School of Psychological Sciences, Academic Division of Clinical Psychology, University of Manchester, 2nd Floor, Zochonis Building, Brunswick Street, Manchester, M13 9PL, UK.

出版信息

Psychosomatics. 2007 Sep-Oct;48(5):369-78. doi: 10.1176/appi.psy.48.5.369.

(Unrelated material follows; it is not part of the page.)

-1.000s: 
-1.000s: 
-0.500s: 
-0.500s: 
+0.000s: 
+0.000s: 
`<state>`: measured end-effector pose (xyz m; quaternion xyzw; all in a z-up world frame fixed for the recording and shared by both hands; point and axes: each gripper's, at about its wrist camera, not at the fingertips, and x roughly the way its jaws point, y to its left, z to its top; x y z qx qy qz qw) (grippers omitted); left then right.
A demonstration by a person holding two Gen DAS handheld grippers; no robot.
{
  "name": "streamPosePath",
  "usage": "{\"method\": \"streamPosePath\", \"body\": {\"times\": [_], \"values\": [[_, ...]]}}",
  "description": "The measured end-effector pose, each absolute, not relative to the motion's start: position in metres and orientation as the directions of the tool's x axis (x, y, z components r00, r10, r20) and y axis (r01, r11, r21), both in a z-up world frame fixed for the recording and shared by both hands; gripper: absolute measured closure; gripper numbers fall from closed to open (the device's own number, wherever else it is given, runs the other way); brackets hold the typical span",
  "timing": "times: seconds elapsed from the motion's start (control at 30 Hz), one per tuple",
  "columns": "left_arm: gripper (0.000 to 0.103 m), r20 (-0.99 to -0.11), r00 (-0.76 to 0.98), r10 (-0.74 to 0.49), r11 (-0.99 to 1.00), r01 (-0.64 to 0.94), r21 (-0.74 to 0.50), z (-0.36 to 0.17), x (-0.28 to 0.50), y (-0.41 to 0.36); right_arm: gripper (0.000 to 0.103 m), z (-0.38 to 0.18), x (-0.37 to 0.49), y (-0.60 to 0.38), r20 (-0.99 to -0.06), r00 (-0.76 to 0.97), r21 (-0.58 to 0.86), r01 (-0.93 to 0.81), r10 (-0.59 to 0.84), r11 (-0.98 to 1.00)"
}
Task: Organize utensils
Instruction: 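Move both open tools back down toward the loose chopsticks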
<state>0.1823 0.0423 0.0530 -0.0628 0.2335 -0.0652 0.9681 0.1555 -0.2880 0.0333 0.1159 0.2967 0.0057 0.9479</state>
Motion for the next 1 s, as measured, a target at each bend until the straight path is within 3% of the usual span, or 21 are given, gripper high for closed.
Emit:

DOI:10.1176/appi.psy.48.5.369
PMID:17878494
Abstract

Pseudoneurological symptoms (i.e., conversion disorder), historically subsumed within the "hysteria" concept alongside phenomena such as psychogenic amnesia and multiple personality disorder, have been classified as somatoform disorders since DSM-III. Since then, there have been repeated calls to reclassify conversion disorder with the dissociative disorders, as in ICD-10. The authors review issues such as the high correlations between pseudoneurological and dissociative symptoms, the high rates of trauma reported for both groups, and the position that these phenomena share underlying processes. Although reintegrating pseudoneurological symptoms with the dissociative disorders is not without complications, there is a strong case for such a reclassification.

摘要

假性神经症状(即转换障碍),在历史上与心因性失忆症和多重人格障碍等现象一同被归入“癔症”概念中,自《精神疾病诊断与统计手册》第三版(DSM-III)起被归类为躯体形式障碍。从那时起,就不断有人呼吁将转换障碍与分离性障碍重新分类,如在《国际疾病分类》第十版(ICD-10)中那样。作者回顾了一些问题,比如假性神经症状与分离性症状之间的高度相关性、两组报告的高创伤发生率,以及这些现象共享潜在过程的观点。尽管将假性神经症状与分离性障碍重新整合并非没有并发症,但有充分理由进行这样的重新分类。